Albin Kurti parle d'échange de territoires, n'exclut pas la possibilité de démarcation des frontières avec la Serbie

Le dirigeant du Mouvement Vetevendosje Albin Kurti, lors de la rencontre virtuelle tenue hier avec le Centre international d'études, M. Wilson, n'a pas nié la possibilité de démarcation des frontières avec la Serbie en cas de reconnaissance mutuelle entre le Kosovo et la Serbie. “
Je pense qu'il faut souligner que le contenu de l'accord est plus important que le temps. Nous devons veiller à ne pas commettre d'erreurs. Permettez-moi de souligner certains principes qui, à mon avis, sont très importants : Nous ne devrions pas avoir de dialogue qui mentionne l'échange territorial. La frontière existe entre le Kosovo et la Serbie, qui sera ensuite délimitée après la reconnaissance diplomatique conjointe”, a déclaré Kurti.

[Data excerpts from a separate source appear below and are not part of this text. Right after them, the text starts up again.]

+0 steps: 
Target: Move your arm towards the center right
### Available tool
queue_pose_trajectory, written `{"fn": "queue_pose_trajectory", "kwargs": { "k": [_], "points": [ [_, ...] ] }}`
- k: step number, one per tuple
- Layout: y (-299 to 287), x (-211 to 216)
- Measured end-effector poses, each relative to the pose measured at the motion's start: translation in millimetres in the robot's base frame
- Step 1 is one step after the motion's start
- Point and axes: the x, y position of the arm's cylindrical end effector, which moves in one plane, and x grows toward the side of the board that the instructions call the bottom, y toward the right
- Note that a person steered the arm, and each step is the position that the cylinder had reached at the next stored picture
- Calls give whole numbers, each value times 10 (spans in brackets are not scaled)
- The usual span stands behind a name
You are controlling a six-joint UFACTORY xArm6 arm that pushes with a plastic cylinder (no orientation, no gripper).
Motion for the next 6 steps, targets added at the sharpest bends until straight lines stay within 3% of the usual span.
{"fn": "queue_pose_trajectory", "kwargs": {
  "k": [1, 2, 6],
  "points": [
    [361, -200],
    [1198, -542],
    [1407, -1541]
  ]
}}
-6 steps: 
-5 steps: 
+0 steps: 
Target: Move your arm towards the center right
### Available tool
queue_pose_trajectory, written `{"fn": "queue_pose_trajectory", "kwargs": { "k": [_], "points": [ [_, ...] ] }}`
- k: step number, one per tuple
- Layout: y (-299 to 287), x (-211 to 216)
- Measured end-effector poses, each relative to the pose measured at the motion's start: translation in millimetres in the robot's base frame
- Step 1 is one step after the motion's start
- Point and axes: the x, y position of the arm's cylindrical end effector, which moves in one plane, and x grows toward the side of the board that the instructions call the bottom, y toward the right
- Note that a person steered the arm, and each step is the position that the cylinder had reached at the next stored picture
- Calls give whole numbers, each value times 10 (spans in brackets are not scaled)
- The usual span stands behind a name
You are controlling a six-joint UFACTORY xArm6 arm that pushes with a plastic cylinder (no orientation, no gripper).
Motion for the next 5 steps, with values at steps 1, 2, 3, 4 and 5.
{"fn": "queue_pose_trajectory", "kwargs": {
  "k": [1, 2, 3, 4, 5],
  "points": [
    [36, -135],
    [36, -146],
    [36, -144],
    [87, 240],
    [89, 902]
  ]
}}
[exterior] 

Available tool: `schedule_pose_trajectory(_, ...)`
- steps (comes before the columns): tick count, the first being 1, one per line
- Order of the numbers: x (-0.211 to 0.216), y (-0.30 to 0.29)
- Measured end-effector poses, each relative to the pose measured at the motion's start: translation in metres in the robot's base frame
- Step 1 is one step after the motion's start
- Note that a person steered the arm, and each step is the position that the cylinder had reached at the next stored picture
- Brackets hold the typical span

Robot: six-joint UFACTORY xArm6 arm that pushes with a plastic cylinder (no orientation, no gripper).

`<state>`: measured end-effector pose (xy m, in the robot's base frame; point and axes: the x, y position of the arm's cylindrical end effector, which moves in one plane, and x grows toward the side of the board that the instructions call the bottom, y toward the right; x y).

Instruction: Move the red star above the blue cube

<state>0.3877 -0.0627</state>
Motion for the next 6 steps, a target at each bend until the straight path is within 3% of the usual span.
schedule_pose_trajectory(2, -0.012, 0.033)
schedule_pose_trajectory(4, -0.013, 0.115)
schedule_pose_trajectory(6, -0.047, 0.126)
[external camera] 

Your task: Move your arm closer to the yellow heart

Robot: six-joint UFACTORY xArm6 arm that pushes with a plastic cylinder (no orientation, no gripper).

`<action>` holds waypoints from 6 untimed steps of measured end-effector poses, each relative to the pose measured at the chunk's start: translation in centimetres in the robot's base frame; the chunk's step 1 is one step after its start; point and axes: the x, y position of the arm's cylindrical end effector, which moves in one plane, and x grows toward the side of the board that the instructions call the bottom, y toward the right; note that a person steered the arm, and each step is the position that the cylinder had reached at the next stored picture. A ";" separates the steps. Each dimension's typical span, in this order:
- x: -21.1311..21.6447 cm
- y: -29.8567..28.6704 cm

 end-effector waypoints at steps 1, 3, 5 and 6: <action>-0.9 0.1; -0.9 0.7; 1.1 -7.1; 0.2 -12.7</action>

Kurti a fait cette déclaration après avoir été sollicité pour son point de vue sur le dialogue Kosovo-Serbie. Il a dit qu'il ne s'agissait pas d'échanges territoriaux.
La même approche était celle du chef de l'opposition politique soumise à la dernière législature n'avait pas appartenu à la démarcation avec le Monténégro, qui était considéré comme le dernier point pour satisfaire aux critères de libéralisation des visas. Kurt à haute voix s'est opposé à la démarcation, qui, selon lui, ferait l'objet de dons de 8 200 hectares de terres en cas de mise en œuvre.

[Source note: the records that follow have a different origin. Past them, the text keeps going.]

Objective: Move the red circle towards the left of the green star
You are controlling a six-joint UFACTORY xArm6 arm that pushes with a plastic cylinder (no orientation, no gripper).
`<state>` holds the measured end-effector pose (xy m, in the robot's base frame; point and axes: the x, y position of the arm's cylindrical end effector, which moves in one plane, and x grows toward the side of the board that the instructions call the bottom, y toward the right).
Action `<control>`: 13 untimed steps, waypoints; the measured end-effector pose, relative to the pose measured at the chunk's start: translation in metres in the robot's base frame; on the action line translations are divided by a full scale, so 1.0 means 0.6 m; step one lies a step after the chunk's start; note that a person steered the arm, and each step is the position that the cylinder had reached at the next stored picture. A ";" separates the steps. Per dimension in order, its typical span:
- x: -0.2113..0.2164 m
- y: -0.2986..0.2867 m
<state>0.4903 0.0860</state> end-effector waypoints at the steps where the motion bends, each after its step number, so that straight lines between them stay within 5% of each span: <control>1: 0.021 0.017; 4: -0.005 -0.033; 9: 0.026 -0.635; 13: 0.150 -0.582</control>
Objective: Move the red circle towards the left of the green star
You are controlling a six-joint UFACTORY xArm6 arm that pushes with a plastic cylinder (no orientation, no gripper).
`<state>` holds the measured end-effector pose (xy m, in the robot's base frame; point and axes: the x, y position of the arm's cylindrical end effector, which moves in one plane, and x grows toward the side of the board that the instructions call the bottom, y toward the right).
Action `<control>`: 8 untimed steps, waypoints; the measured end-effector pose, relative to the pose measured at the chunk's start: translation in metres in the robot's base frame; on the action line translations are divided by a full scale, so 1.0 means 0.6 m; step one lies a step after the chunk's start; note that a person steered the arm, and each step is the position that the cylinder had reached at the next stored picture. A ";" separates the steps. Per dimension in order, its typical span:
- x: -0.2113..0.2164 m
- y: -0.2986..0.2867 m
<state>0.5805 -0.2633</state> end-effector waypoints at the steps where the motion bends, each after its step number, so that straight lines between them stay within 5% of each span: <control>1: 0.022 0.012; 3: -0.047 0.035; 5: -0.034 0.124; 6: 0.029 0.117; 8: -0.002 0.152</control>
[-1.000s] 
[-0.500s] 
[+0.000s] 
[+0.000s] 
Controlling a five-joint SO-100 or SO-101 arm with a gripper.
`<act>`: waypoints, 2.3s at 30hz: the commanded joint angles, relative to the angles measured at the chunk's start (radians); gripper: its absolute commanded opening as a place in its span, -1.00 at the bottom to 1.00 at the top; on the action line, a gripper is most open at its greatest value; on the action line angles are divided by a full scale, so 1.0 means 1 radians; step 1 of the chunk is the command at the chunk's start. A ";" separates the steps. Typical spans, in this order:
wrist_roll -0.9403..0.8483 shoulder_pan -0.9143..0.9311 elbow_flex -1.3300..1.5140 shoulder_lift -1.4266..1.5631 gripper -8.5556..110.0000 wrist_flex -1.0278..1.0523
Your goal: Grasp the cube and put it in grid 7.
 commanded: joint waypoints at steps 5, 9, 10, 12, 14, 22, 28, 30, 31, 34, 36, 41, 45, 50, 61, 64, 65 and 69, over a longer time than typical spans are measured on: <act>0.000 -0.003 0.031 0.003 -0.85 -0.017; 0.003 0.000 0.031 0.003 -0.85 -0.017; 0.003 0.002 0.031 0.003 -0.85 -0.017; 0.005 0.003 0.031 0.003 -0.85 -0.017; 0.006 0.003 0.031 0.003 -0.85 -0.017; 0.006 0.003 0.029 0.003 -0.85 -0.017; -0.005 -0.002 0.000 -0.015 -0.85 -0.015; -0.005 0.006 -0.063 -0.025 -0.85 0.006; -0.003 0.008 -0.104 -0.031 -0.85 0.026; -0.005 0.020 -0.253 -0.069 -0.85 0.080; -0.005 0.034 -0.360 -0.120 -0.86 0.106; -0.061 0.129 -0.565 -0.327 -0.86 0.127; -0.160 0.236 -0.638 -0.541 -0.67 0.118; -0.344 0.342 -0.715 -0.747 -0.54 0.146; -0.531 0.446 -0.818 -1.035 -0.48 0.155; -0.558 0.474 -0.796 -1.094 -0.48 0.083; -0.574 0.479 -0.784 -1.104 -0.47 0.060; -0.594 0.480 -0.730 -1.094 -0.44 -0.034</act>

Après que l'accord de démarcation de la frontière avec le Monténégro eut été mis aux urnes dans le pays, Vetevendosje avait jeté dans l'établissement pipelinier Gazlot pour l'empêcher.
Un tel mouvement a vu l'ancien ambassadeur américain au Kosovo Greg Delaway comme décevant. Le “d'aujourd'hui a été une grande déception que cela ne devrait pas se produire. Le Kosovo est mieux que cela ne devrait pas se produire dans une réalité européenne“, a-t-il déclaré.
Récemment, Delawi a comparé les manifestations au Capitole avant l'inauguration de l'actuel président américain Joe Biden à celles de Vetevendosje au Parlement.
L'image <x0-5 d'aujourd'hui me rappelle mes premiers mois au Kosovo, en 2015, quand certains politiciens ont lancé des gaz lacrymogènes dans la Chambre du Parlement pour bloquer les députés. Comme aujourd'hui, les politiciens étaient prêts à accorder la démocratie pour obtenir le pouvoir”, écrit Delawie dans Titter.
Le premier de Vetevendosje, en raison de la décision du tribunal en 2018, condamné sous caution en raison de la chute du gazoduc à l'Assemblée, n'a pas obtenu le certificat comme candidat à l'élection centrale même après la plainte soumise à PZAP.